(Stored records)
..............................

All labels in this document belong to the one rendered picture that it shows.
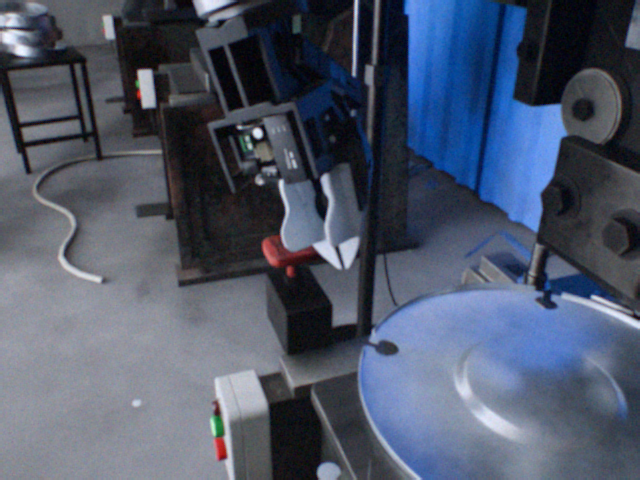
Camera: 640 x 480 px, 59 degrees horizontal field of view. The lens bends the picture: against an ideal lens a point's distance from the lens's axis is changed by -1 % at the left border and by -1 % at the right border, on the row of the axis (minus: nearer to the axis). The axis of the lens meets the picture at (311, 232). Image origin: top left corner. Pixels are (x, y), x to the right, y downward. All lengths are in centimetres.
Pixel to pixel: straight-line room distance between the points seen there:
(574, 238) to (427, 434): 18
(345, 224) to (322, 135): 8
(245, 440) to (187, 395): 93
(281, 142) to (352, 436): 22
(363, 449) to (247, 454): 31
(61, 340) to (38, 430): 36
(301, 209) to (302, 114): 11
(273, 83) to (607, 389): 35
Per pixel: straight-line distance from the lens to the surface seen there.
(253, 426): 70
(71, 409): 168
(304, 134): 37
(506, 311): 59
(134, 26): 354
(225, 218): 204
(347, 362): 71
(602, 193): 43
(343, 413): 46
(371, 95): 129
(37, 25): 316
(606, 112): 45
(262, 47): 39
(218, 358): 173
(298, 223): 45
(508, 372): 51
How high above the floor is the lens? 111
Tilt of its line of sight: 28 degrees down
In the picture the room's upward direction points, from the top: straight up
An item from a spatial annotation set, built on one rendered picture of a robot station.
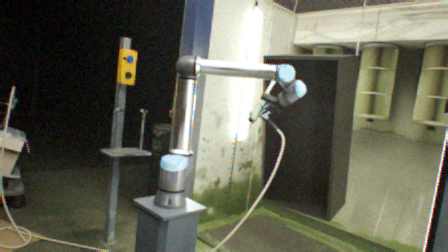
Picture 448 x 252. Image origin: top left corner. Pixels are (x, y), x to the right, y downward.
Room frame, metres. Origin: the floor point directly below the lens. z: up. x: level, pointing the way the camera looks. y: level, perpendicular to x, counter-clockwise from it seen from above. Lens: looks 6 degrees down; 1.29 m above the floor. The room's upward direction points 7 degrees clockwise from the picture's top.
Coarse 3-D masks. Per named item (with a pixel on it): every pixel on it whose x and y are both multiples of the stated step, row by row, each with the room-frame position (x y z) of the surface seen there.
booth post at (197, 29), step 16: (192, 0) 2.67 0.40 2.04; (208, 0) 2.70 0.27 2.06; (192, 16) 2.66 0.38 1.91; (208, 16) 2.71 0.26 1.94; (192, 32) 2.64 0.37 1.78; (208, 32) 2.73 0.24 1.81; (192, 48) 2.62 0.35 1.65; (208, 48) 2.74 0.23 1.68; (176, 80) 2.74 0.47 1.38; (176, 96) 2.73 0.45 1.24; (192, 144) 2.70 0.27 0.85; (192, 176) 2.73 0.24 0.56; (192, 192) 2.75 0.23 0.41
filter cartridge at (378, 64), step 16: (368, 48) 3.14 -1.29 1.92; (384, 48) 3.05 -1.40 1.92; (368, 64) 3.12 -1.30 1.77; (384, 64) 3.05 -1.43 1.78; (368, 80) 3.11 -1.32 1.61; (384, 80) 3.04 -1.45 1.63; (368, 96) 3.09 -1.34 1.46; (384, 96) 3.05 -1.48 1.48; (368, 112) 3.09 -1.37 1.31; (384, 112) 3.06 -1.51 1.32
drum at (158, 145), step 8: (160, 128) 3.29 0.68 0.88; (160, 136) 3.29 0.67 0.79; (168, 136) 3.25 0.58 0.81; (152, 144) 3.40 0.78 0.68; (160, 144) 3.28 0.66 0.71; (168, 144) 3.25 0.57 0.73; (152, 152) 3.37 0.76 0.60; (160, 152) 3.28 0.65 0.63; (168, 152) 3.25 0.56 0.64; (152, 160) 3.36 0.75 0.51; (160, 160) 3.27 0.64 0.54; (152, 168) 3.34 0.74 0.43; (152, 176) 3.33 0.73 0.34; (152, 184) 3.32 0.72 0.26; (152, 192) 3.31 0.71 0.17
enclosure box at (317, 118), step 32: (288, 64) 2.70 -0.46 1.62; (320, 64) 2.53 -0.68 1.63; (352, 64) 2.25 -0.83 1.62; (320, 96) 2.56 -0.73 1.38; (352, 96) 2.34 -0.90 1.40; (288, 128) 2.78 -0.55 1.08; (320, 128) 2.59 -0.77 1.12; (288, 160) 2.82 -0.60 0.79; (320, 160) 2.62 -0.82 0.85; (288, 192) 2.75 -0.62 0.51; (320, 192) 2.66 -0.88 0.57
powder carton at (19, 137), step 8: (8, 128) 3.11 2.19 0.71; (0, 136) 2.75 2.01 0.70; (8, 136) 2.79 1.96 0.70; (16, 136) 2.85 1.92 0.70; (24, 136) 2.92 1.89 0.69; (0, 144) 2.73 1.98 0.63; (8, 144) 2.77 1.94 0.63; (16, 144) 2.81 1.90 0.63; (0, 152) 2.77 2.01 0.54; (8, 152) 2.81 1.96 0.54; (16, 152) 2.85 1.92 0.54; (0, 160) 2.77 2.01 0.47; (8, 160) 2.81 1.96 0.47; (8, 168) 2.81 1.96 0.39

..............................

EXERCISE REQUIREMENTS - Across all the records, find the lines containing the word "straight" and reproduce each one.

COMPLETED TASK -
Pixel to pixel: straight-line room distance between the points seen there:
Per pixel: straight-line distance from the lens to the surface seen there.
In the picture the room's upward direction points, from the top: straight up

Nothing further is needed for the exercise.